I believe President –elect Obama has a great chance of overhauling the healthcare system. The problem, in my opinion, is elements of Tom Daschle’s overhaul are wrong. The public opinion manipulation will probably get some legislation passed, but will it be the best?

“ Learning from Clinton’s mistakes, the nominee for Health and Human Services secretary favors going on the political offensive to bring about reform.”

A common denominator in this consensus building is everyone agrees something has to be done to fix the healthcare system. The next administration is close to developing this common denominator. They are not building a consensus on what should be done. This issue has already been decided by Mr. Daschle. It does not matter if what is done is wrong.

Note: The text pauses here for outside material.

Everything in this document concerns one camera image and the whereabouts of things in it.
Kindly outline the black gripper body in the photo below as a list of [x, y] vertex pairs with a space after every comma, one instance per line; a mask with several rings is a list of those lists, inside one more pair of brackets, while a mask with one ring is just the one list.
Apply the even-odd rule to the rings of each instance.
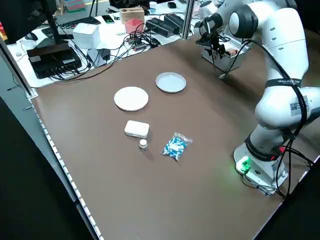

“Guided by lessons from President Clinton’s healthcare debacle 15 years ago, Daschle has put a premium on cooperation between the White House, Congress and major healthcare interest groups, many of whom agree that major action on healthcare is vital.”

Bertrand Russell said it perfectly.

What a man believes upon grossly insufficient evidence is an index into his desires — desires of which he himself is often unconscious. If a man is offered a fact which goes against his instincts, he will scrutinize it closely, and unless the evidence is overwhelming, he will refuse to believe it. If, on the other hand, he is offered something which affords a reason for acting in accordance to his instincts, he will accept it even on the slightest evidence. The origin of myths is explained in this way.”

Naomi Klein in the Shock Doctrine said in times of economic or political upheaval policies are enacted that could never have been passed in ordinary times. We are not living in ordinary times.

“Tom Daschle favors moving decisively to seize political momentum and, if necessary, cut off opposition, something he said Clinton failed to do in 1993.”

"This means going on the offensive," he wrote in "Critical," his recent book about healthcare,”

I do not believe Tom Daschle is going to repair the healthcare system. He does not fully comprehend the problems in the healthcare system. Brute force will not work. Aligning stakeholders’ incentives is the only thing that will work.